Sets are widely used in math, probability, and combinatorics. All subjects equally interesting and way out of my league, so, I’ll focus on the set data structure instead.
The complexity of operations on sets is significantly different to what ‘ve seen on previous posts, mainly because:
- Most operations require to (potentially) traverse two sets O(mn).
- We have to guarantee no dupes which convert traditional O(1) operations, like inserts, into O(n) operations.
Sets interface
What follows is a brief description of the set’s method and their complexity.
Method names, summaries, and complexity.
Implementation Details
To store set members, we are going to use the singly linked list we built in the first post of this series, which is nice because we get to reuse a lot working code that helps us to save a bunch of work.

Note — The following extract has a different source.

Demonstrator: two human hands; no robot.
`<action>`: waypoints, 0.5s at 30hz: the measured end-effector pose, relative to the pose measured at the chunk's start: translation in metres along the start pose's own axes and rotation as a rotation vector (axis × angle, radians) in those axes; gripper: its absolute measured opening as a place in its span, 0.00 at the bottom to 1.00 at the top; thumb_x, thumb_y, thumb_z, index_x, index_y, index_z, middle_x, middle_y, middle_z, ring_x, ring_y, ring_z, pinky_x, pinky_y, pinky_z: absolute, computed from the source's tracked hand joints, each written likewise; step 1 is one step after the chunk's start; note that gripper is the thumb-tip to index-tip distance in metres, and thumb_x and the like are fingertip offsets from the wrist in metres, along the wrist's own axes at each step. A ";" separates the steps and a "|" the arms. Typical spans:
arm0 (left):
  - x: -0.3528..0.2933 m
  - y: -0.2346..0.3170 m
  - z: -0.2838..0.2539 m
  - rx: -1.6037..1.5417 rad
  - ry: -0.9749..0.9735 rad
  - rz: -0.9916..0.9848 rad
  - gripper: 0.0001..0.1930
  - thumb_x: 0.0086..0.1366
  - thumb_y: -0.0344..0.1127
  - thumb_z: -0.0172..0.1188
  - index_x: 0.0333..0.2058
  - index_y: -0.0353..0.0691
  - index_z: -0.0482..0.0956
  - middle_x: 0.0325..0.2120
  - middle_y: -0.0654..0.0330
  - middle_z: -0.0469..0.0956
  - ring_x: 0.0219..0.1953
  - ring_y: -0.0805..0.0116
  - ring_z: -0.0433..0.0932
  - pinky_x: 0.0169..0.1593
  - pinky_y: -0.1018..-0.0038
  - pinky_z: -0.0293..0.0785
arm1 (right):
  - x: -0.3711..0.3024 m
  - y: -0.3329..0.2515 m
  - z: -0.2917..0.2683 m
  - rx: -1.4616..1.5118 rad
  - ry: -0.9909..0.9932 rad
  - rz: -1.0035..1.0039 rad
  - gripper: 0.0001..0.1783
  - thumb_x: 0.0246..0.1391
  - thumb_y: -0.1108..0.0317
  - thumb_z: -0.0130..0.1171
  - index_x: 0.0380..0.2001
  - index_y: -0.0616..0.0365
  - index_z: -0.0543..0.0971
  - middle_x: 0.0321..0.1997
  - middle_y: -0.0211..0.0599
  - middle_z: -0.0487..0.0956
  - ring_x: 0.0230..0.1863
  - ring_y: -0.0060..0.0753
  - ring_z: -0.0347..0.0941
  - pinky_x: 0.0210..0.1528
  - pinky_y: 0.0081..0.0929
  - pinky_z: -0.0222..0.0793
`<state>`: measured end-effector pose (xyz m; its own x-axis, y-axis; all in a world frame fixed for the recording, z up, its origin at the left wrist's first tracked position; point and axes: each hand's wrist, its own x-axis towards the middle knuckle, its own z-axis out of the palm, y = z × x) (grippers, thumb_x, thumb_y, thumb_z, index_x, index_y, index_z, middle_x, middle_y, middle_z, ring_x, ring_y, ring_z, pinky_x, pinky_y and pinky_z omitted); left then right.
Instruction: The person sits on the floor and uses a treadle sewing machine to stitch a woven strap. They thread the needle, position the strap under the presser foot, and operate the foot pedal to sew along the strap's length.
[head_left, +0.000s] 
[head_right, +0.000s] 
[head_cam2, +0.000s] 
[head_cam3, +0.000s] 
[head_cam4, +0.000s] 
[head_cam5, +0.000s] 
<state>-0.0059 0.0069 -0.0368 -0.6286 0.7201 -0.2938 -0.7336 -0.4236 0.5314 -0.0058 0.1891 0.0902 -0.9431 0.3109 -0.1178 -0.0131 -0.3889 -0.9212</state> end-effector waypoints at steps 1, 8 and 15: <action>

We could also have use hash tables which would give us better insert/remove performance at a cost a bit slower full scans. As with most things in CS, it’s all about tradeoffs. In general, singly linked lists work better for small sets, though.
Initialize
The only thing this method does is to initialize the set’s internal storage. The complexity of this method is O(1).
def initialize
@list = LinkedList.new
end
Insert
This method inserts a new member into the set. Since sets can’t contain duplicates, the first this method does is to check if the member is not already there. If it’s not, it inserts the new member otherwise it does nothing.
Since we have to check if the member is already there, the complexity of this method is O(n)
def insert member
return if contains? member
@list.insert member
end
Remove
This method removes a member from the current set, or it does nothing if the element doesn’t exist.
Since we may have to walk the whole list the complexity of this method is O(n).
def remove member
node = @list.find { |nd| nd.value == member }
@list.remove node if node
end
Union
This method returns a set that contains all members of the current and the other set.
This operation involves walking two sets hence its complexity is O(mn).
def union other
res = Set.new
@list.each { |nd| res.insert(nd.value) }
other.each { |nd| res.insert(nd.value) }
res
end
Intersect
This method returns the intersection of the current set with the other set.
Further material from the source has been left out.